FIG. 5 is a view showing a radiation detector according to a fourth embodiment of the present invention;

[Explanation of symbols]

 DESCRIPTION OF SYMBOLS 1 Radiation detector 2 Solid-state photodetector 3 Scintillator 4 X-ray source 5 X-ray 6 Subject 7 Filter 8, 8 'Excitation light source 8A, Excitation light 20 Logarithmic conversion means 21 A / D conversion means 22 Memory 23 Arithmetic means 24 Image processing Means 25 Reproduction means S1, S2, S 'Image signal

──────────────────────────────────────────────────続 き Continued on the front page (51) Int.Cl. ⁷ Identification code FI H04N 5/32 H04N 5/325 5/325 H01L 31/00 A (56) References JP-A-5-264799 (JP, A) JP-A-64-12300 (JP, A) JP-A-5-66298 (JP, A) JP-A-5-87935 (JP, A) JP-A-63-241500 (JP, A) JP-A-5-257000 (JP, A) JP-A-58-215575 (JP, A) JP-A-62-69182 (JP, A) JP-A-57-161674 (JP, A) JP-T-5-502764 (JP, A) ( 58) Field surveyed (Int.Cl. ⁷ , DB name) G01T 1/20 G01T 1/00 G03B 42/02 H01L 31/09 H04N 5/32 H04N 5/325

Claims (8)

(57) [Claims] An instantaneous light emitting phosphor that emits instantaneous light that carries radiation image information when irradiated with radiation,
A scintillator comprising: a stimulable phosphor that emits stimulating light that carries the radiation image information by irradiating the radiation image information with the radiation image information being accumulated and irradiated with the excitation light; and the instantaneous emission emitted from the scintillator. A radiation detector, comprising: a single solid-state photodetector that converts light and the stimulated emission light into an image signal and outputs the image signal separately. 2. The radiation detector according to claim 1, wherein the instantaneous light-emitting phosphor and the stimulable phosphor have different radiation absorption characteristics. 3. The radiation detector according to claim 1, wherein the scintillator comprises two scintillators each containing the instantaneous light emitting phosphor and the stimulable phosphor. 4. Transmitting the instantaneous emission light and the stimulated emission light between the scintillator and the solid state light detector,
4. The radiation detector according to claim 1, wherein a filter that does not transmit the excitation light is interposed. 5. The radiation detection according to claim 3, wherein a filter that transmits the instantaneous emission light and the stimulating emission light but does not transmit the excitation light is interposed between the two scintillators. vessel. 6. The excitation light source according to claim 1, further comprising an excitation light source that emits the excitation light, on an opposite side of the scintillator from the solid-state photodetector.
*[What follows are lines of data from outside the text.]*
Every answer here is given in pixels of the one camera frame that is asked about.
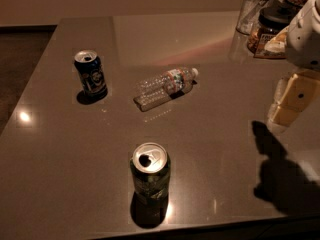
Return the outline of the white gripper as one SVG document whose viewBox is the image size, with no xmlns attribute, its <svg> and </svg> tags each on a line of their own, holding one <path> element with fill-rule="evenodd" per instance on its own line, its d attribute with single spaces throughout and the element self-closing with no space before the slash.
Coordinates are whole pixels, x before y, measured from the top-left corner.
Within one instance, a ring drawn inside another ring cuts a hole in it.
<svg viewBox="0 0 320 240">
<path fill-rule="evenodd" d="M 278 81 L 267 115 L 273 134 L 286 131 L 320 97 L 320 0 L 308 0 L 290 22 L 285 54 L 290 63 L 306 69 Z"/>
</svg>

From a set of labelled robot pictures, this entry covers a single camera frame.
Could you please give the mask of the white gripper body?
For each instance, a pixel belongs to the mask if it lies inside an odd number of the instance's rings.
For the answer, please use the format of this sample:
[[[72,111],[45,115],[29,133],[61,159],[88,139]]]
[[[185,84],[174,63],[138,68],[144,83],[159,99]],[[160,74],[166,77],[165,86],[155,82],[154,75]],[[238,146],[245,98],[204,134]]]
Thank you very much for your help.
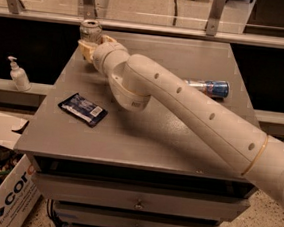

Radiation detector. 7. The solid state light detection by irradiating the radiation detector according to claim 1, 3, 4, 5, or 6 with the instantaneous light emitted from the instantaneous light emitting phosphor by the irradiation of the radiation. Reading out the first image signal output from the detector, and thereafter irradiating the scintillator with the excitation light to read out the second image signal output from the solid-state photodetector by the stimulated emission light; An image signal reading method, wherein the first and second image signals obtained are added to perform a superimposition process. 8. The solid state light detection by irradiating the radiation detector according to claim 2, 3, 4, 5, or 6 with the instantaneous emission light emitted from the instantaneous emission phosphor by the irradiation of the radiation. Reading out the first image signal output from the detector, and thereafter irradiating the scintillator with the excitation light to read out the second image signal output from the solid-state photodetector by the stimulated emission light; An image signal reading method, wherein weighted subtraction processing is performed on the obtained first and second image signals to perform energy subtraction processing.